An Exchange with the Contradictor-in-Chief, Bert
I thought this exchange between me and Bert, our resident Mr Contrary, on the 'Kevin' thread, deserved a wider audience. As always, Bert is free to respond at length, if he wishes:
Bert: Mr Hitchens,
Thank you for the clarification that Helen is not a real person. Good to know.
***PH writes: I thank Bert for his sarcastic rejoinder. Mine, however, was the original and authentic sarcasm, and Bert deserved it. I made this point because Bert was arguing as if 'Helen' in 'The Archers' was real. Her unreality (involving something close to multiple repeated character transplants, according to some listeners I know) makes 'her' (she doesn't exist!) case useless for any serious discussion of the matter. Such character transplants are common in soap opera plots and are a direct result of their propaganda purpose. Individual characters are cyphers, without the true enduring natures of real human beings. People are made to do things which are entirely incredible, for the sake of a morally or culturally loaded storyline.
Anti-marriage campaigners, who never sleep, and who continue to believe that marriage is a seething nest of rape and patriarchal oppression (though they have learned not to say this openly nowadays), have recently begun to invent new marital offences of verbal or psychological abuse, and new defences (against murder or manslaughter charges) of long-term indirect provocation. These are of course not capable of objective proof. That's why they are so potent in the continuing campaign to eradicate marriage and replace it with temporary state-licensed civil partnerships for both sexes. Anyone charged with them is going to have a very tough time defending himself, and the presumption of innocence will not properly function. In a direct choice between two subjective accounts of events, today's right-on police, CPS and courtroom culture will tend to believe the female accuser more than it believes the male defendant.
The invented character 'Rob' commits these offences in invented scenes at which the soap's listeners are privileged ear-witnesses of a kind which seldom if ever exist in such cases. The invented character 'Helen' feebly endures them for months as if she were a trapped 1930s housewife living in an Enid Blyton or Agatha Christie village, rather than a 21st-century woman, free to manage her own affairs, who knows perfectly well that her friends, family and neighbours, plus the authorities, the police, the media and the courts would take her side against such treatment. Having decided to leave, she then delays her invented departure until her invented notoriously menacing and evil-tempered husband is back at the fictional home to get in the way. when any sane person would have been well over the horizon, with her child, long before his return. What's more, the cruel, overbearing 'husband' is bizarrely incapable of defending himself against a fictional knife attack by a fictional woman who (unless 'Helen' has been doing weight-lifting and combat training) has half his upper-body strength and two thirds of his reach. The thing is quite unbelievable, and illustrates nothing except my point about soap opera propaganda. The 'private' moments which listeners to the 'Archers' have endured have made them complicit in this propaganda fiction. They think they 'know' what the police and courts cannot know. Actually, they just know what the scriptwriters have invented.***
Bert: You say that you think you could make an argument that severe violence, or conviction for a crime resulting in a long period of imprisonment, went beyond the limits of 'for better, for worse'. I interpret this as meaning that, for you, the sort of treatment meted out by her husband to Helen would not be a good enough reason for her to leave?

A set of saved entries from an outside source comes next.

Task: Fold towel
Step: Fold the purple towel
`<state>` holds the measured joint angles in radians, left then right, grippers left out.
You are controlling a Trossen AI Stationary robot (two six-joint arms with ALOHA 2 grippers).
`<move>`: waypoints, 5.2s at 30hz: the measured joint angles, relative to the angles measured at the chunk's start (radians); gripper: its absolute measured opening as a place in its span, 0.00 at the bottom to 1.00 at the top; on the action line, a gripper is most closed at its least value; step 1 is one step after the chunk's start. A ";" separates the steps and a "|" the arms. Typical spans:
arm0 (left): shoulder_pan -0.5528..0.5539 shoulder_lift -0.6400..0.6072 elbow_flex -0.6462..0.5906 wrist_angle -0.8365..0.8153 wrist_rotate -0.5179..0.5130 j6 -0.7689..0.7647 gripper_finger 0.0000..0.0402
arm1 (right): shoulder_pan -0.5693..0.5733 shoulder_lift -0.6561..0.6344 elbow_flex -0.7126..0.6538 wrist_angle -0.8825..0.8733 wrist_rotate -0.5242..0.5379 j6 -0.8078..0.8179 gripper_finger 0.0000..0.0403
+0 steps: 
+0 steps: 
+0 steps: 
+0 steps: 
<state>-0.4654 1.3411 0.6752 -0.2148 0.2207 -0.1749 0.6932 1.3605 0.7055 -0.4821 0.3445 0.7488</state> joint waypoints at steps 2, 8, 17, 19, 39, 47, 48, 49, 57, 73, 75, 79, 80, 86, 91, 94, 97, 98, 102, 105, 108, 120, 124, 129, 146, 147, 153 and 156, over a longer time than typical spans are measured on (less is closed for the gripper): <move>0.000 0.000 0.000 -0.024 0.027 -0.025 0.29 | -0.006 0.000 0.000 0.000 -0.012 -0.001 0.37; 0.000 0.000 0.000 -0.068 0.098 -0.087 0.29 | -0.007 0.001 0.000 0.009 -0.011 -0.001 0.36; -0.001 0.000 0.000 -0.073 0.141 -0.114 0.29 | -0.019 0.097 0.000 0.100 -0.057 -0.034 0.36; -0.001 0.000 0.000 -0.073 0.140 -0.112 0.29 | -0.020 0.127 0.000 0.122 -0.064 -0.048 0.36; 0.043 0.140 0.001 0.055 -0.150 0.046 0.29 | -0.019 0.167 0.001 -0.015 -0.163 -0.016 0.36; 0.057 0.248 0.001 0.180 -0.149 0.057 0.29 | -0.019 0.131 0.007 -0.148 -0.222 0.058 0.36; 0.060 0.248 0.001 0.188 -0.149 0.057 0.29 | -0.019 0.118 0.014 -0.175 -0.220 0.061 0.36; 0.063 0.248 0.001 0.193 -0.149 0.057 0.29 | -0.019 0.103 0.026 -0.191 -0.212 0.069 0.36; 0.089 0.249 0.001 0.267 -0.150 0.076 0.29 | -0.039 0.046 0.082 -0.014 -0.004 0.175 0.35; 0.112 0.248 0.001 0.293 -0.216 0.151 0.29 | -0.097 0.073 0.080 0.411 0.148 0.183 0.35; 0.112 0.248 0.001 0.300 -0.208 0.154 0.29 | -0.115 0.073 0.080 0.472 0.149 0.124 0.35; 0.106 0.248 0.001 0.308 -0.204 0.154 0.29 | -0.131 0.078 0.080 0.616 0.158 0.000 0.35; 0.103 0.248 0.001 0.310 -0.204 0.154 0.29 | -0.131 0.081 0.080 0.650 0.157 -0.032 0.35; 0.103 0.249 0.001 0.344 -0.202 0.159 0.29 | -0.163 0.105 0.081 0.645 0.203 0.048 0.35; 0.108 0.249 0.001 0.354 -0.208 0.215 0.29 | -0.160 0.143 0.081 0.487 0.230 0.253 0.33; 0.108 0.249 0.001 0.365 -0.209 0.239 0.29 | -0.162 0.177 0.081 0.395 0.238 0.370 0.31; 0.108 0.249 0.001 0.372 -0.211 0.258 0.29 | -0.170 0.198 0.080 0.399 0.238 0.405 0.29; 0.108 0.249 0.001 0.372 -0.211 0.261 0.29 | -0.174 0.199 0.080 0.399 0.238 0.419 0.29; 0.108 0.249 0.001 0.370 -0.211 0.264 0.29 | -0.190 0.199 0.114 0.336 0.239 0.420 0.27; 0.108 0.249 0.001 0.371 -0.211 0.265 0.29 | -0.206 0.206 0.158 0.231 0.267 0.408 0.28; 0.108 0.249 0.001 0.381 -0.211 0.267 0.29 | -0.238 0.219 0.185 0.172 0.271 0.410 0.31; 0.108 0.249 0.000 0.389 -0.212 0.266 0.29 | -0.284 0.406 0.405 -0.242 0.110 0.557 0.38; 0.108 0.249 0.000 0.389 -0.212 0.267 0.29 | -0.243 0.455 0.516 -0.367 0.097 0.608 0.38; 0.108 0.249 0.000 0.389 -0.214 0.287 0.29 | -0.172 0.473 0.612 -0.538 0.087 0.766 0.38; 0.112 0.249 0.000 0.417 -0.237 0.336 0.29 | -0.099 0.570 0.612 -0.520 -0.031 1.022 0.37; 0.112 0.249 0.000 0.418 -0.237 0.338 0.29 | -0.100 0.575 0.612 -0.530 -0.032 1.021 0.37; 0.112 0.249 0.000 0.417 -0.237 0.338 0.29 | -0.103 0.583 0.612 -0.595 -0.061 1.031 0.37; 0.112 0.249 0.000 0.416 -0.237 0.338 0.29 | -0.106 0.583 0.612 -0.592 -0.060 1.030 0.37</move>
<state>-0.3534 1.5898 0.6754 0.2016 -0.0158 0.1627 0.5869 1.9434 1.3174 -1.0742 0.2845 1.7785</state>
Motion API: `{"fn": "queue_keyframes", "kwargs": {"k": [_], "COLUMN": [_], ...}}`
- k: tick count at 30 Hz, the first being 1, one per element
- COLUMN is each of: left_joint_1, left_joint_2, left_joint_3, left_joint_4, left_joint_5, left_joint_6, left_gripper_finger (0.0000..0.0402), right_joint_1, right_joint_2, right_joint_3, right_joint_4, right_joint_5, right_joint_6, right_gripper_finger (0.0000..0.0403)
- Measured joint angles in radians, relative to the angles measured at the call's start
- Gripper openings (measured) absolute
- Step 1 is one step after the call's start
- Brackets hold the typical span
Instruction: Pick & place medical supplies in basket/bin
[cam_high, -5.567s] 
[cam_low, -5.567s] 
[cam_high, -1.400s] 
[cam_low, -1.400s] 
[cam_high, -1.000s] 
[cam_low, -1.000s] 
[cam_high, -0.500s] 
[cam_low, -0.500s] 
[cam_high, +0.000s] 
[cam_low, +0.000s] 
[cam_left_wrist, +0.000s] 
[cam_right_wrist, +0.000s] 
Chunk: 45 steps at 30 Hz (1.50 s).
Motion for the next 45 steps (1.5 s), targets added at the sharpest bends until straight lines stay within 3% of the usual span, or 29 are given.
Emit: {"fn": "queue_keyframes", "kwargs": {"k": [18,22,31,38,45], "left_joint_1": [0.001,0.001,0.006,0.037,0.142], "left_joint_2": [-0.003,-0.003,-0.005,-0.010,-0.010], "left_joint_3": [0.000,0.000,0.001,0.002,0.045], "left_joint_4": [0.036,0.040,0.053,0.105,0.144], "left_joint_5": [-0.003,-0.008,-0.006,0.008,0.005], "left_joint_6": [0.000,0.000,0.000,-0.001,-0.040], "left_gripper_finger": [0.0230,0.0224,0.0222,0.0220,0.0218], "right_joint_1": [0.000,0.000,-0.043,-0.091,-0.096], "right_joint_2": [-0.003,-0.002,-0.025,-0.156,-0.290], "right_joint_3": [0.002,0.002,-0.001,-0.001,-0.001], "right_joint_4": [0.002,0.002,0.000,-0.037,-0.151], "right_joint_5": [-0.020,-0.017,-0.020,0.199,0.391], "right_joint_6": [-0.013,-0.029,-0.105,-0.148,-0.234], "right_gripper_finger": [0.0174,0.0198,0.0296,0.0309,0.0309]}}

***PH: Then he misinterprets it. I said nothing of the kind, only that the circumstances I described might be justly seen as grounds for separation. I don't think the fictional treatment meted out by an invented person to another invented person in a propagandist soap opera is any basis for an argument at all. Hence my dismissal of 'Helen' as fictional, a point which Bert still seems to have some trouble grasping. No such person ever existed, exists now or ever will exist, and no such circumstances, either. ***
Bert: I would disagree.
***PH: well, of course he would. That's what he does. I state an opinion. Bert disagrees with it. We are all used to this (his determined and increasingly moving last stand on the EU Landfill Directive makes George Armstrong Custer look like a poltroon and a dilettante) and, as usual, it requires no reasoning or facts to explain it. It just is so. We could invent a soap opera in which a person like him behaved like this. People would laugh.****
Bert: As for the separation/divorce distinction, doesn’t this mean that someone who had chosen to leave a marriage because of severe violence would therefore never be in a position to benefit from the financial advantages that social conservatives want to attach to the marriage institution?
***PH: I am not sure which advantages he's referring to.The last significant financial privilege of marriage is the exemption from inheritance tax on property at death, which doesn't seem to be much of an issue in such a case. Social conservatives have no legislative power, so their ideas are of little interest. The other benefits were never up to much. It was the social, moral and cultural standing of marriage which gave it its strength, not tax breaks.****
Bert: You may say that such a person should have chosen a better spouse in the first place (through the rather Austen-like greater family liaison beforehand, perhaps), but it still seems harsh to me.
***PH: Well, divorce seems harsh to me, especially for the children involved. He must choose which harshness he prefers. In this Vale of Tears, total permanent ease and happiness are not available. Sometimes we just have to decide which of two difficult roads is the right one***.